[release-announce] neutron 14.2.0 (stein)

We are ecstatic to announce the release of:

neutron 14.2.0: OpenStack Networking

This release is part of the stein stable release series.

The source is available from:

https://opendev.org/openstack/neutron

Download the package from:

https://tarballs.openstack.org/neutron/

Please report issues through:

https://bugs.launchpad.net/neutron/+bugs

For more details, please see below.

14.2.0 ^^^^^^

Deprecation Notes *****************

* Abstract method "plug_new" from the neutron.agent.linux.interface.LinuxInterfaceDriver class now accepts an optional parameter "link_up". Usage of this method, which takes from 5 to 9 positional arguments, without "link_up" is now deprecated and will not be possible starting in the W release.

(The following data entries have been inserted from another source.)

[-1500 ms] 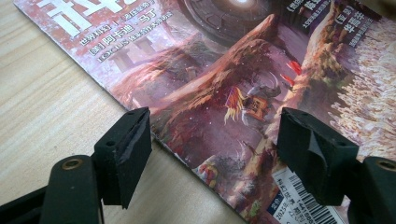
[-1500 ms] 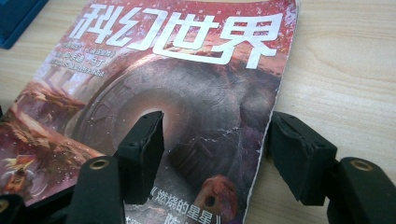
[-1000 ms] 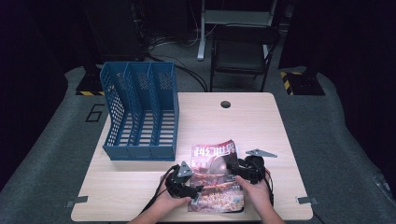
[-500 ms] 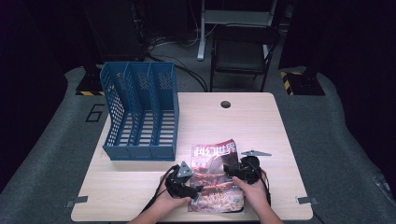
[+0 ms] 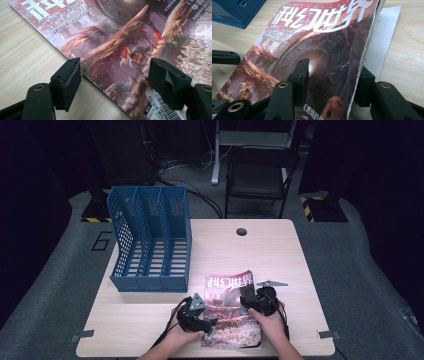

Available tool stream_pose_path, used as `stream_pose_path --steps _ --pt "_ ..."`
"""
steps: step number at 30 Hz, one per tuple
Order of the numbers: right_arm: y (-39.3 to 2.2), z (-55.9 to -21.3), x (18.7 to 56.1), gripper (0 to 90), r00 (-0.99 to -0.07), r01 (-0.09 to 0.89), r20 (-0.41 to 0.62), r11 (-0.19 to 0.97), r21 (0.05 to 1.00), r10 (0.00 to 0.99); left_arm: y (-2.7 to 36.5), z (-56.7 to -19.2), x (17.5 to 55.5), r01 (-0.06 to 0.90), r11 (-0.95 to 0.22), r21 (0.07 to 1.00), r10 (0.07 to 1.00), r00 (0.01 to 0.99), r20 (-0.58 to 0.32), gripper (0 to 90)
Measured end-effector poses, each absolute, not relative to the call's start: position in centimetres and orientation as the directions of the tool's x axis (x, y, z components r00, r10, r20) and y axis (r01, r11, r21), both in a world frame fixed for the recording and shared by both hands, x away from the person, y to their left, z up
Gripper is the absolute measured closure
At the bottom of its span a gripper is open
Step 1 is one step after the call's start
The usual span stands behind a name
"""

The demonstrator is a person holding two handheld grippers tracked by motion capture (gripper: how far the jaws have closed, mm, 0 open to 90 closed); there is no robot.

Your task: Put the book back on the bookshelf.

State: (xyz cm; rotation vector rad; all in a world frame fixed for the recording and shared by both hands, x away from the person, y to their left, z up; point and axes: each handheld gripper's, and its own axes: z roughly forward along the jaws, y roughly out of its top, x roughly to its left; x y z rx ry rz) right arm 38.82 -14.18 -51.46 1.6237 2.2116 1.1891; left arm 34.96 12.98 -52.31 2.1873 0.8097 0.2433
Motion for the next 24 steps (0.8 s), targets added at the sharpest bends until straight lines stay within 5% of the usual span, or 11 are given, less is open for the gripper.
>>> stream_pose_path --steps 6,24 --pt "-14.19 -51.38 38.92 59.9 -0.424 0.727 0.284 0.136 0.673 0.86 13.0 -52.31 34.96 0.473 -0.498 0.727 0.62 0.78 -0.082 26.4" --pt "-14.84 -50.68 38.61 85.5 -0.458 0.72 0.386 0.08 0.689 0.801 13.05 -52.27 35.05 0.475 -0.497 0.726 0.62 0.78 -0.086 27.1"
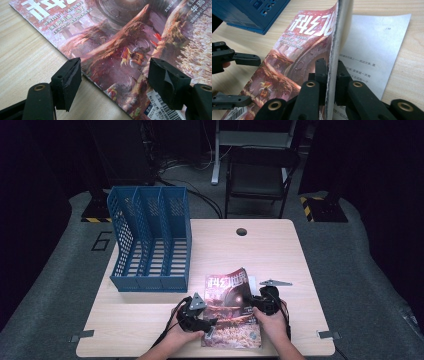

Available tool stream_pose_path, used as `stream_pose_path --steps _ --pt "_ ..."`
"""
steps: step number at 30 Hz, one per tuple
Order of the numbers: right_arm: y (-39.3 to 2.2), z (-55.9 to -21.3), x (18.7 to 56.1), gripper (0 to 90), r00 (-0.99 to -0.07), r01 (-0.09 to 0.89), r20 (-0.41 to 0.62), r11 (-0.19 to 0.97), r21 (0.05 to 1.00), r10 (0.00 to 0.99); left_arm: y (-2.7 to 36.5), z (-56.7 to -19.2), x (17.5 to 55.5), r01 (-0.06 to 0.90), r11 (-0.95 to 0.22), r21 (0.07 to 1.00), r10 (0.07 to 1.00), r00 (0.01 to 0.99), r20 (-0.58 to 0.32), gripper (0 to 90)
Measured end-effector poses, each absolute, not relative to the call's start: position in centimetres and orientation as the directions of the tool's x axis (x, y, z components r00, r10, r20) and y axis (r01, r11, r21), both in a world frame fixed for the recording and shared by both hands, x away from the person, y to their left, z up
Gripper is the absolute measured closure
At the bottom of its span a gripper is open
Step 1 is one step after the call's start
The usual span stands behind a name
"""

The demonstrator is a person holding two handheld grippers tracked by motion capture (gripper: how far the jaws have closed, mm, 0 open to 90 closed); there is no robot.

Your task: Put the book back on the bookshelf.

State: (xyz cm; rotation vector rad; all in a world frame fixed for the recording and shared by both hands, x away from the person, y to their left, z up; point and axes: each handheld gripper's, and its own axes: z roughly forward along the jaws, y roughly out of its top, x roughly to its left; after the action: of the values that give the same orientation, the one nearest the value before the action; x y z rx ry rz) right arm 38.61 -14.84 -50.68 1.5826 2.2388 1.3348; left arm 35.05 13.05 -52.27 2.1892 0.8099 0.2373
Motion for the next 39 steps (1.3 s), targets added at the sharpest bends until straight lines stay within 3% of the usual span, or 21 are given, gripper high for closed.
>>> stream_pose_path --steps 14,39 --pt "-14.8 -50.0 38.5 85.8 -0.49 0.704 0.375 0.104 0.703 0.787 13.1 -52.2 35.2 0.483 -0.499 0.719 0.621 0.779 -0.092 29.0" --pt "-16.0 -50.5 40.1 76.6 -0.442 0.817 0.485 0.115 0.565 0.754 13.3 -52.2 35.8 0.458 -0.52 0.72 0.591 0.802 -0.084 31.7"
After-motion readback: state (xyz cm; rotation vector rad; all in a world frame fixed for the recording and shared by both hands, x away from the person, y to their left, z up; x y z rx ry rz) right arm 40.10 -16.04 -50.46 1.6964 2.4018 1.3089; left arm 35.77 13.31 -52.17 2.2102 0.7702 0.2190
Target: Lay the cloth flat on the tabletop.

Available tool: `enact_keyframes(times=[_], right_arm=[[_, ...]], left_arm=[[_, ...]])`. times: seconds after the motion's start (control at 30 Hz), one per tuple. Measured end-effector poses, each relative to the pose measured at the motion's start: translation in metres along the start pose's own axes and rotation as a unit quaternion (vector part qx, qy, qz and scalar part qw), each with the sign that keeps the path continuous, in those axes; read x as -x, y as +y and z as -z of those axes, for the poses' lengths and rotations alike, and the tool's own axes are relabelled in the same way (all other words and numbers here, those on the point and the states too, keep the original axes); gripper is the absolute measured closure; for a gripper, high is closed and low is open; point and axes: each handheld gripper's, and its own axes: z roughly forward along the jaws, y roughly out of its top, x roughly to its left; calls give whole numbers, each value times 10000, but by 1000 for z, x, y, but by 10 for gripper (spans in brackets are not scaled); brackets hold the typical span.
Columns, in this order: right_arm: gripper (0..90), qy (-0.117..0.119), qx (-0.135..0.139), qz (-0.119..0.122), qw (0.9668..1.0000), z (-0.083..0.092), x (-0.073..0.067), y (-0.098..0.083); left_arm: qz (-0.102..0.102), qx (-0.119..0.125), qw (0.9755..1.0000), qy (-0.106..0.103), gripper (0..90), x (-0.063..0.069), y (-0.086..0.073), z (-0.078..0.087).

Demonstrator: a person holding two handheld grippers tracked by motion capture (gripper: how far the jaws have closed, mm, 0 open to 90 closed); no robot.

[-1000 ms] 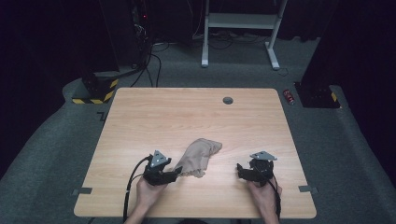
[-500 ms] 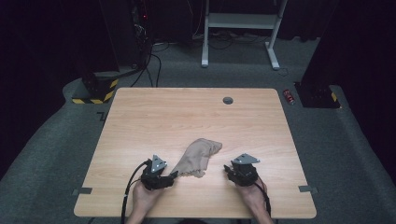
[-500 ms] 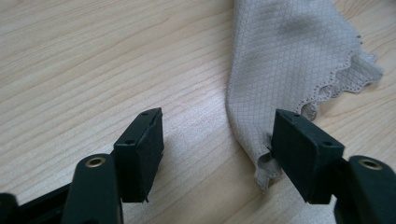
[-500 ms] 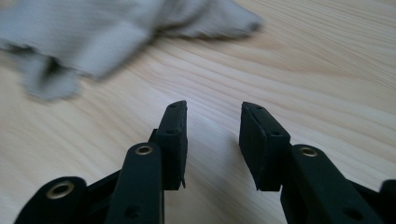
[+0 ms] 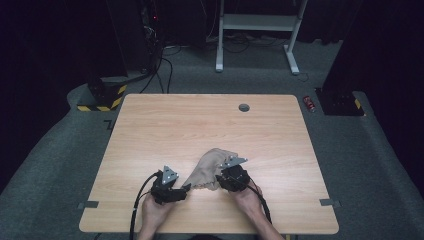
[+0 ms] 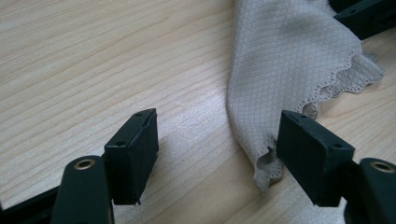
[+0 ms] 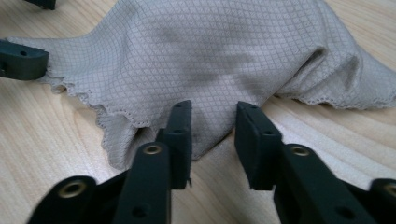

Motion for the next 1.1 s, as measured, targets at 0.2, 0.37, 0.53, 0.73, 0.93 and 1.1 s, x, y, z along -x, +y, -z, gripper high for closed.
enact_keyframes(times=[0.2, 0.37, 0.53, 0.73, 0.93, 1.1], right_arm=[[881, 59, -101, 211, 9997, 0, -3, 3], [886, 139, 70, 241, 9996, 9, -4, 13], [886, 157, 465, 303, 9983, 27, -4, 37], [886, 220, 619, 409, 9970, 28, -6, 69], [886, 206, 598, 595, 9962, 13, -14, 92], [885, 244, 488, 580, 9968, -8, -18, 106]], left_arm=[[-5, 0, 10000, -9, 290, 0, 0, 0], [-6, -5, 10000, -17, 286, 0, 0, 0], [-6, -6, 10000, -22, 284, 0, 0, 0], [10, 11, 10000, -33, 283, 0, 0, 0], [44, 13, 10000, -64, 281, 0, 0, 0], [71, 21, 9999, -89, 283, -1, 0, 0]])
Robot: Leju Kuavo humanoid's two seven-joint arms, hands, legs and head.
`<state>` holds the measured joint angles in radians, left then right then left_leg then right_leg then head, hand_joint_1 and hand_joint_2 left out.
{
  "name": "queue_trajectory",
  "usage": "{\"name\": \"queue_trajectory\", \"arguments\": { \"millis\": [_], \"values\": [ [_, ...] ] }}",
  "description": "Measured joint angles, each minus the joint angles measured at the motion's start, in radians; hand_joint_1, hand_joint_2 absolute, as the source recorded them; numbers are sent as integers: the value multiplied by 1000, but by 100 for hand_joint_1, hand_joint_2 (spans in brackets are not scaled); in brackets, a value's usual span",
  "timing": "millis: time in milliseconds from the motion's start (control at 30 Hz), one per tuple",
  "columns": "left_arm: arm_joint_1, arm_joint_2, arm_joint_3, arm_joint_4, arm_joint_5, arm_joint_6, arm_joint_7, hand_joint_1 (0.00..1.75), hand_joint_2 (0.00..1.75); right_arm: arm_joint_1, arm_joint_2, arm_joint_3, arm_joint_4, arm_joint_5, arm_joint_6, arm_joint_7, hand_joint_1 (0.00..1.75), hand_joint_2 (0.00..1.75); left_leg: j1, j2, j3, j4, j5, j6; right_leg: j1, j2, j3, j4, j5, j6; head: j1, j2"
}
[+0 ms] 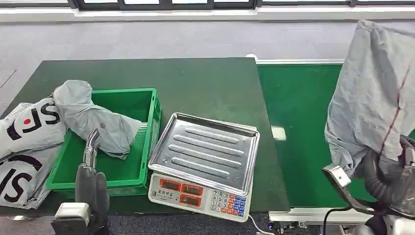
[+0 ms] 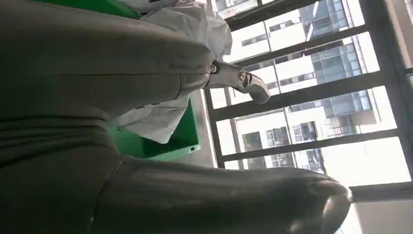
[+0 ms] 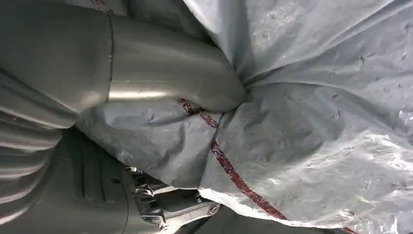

Third-party drivers which inherit from this base class should update the implementation of their "plug_new" method.

Security Issues ***************

* A change was made to the metadata proxy to not allow a user to override header values, it will now always insert the correct information and remove unnecessary fields before sending requests to the metadata agent. For more information, see bug 1865036 (https://bugs.launchpad.net/neutron/+bug/1865036).

Bug Fixes *********

* Bug https://bugs.launchpad.net/neutron/+bug/1732067 described a flooding issue on the neutron-ovs-agent integration bridge. And bug https://bugs.launchpad.net/neutron/+bug/1841622 proposed a solution for it. The accepted egress packets will be taken care in the final egress tables (61 when openflow firewall is not enabled, table 94 otherwise) with direct output flows for unicast traffic with a minimum influence on the existing cloud networking. A new config option "explicitly_egress_direct", with default value False, was added for the aim of distinguishing clouds which are running the network node mixed with compute services, upstream neutron CI should be an example. In such situation, this "explicitly_egress_direct" should be set to False, because there are numerous cases from HA routers which can not be covered, particularly when you have centralized floating IPs running in such mixed hosts. Otherwise, set "explicitly_egress_direct" to True to avoid the flooding. One more note is if your network nodes are for networing services only, we recommand you disable all the security_group to get a higher performance.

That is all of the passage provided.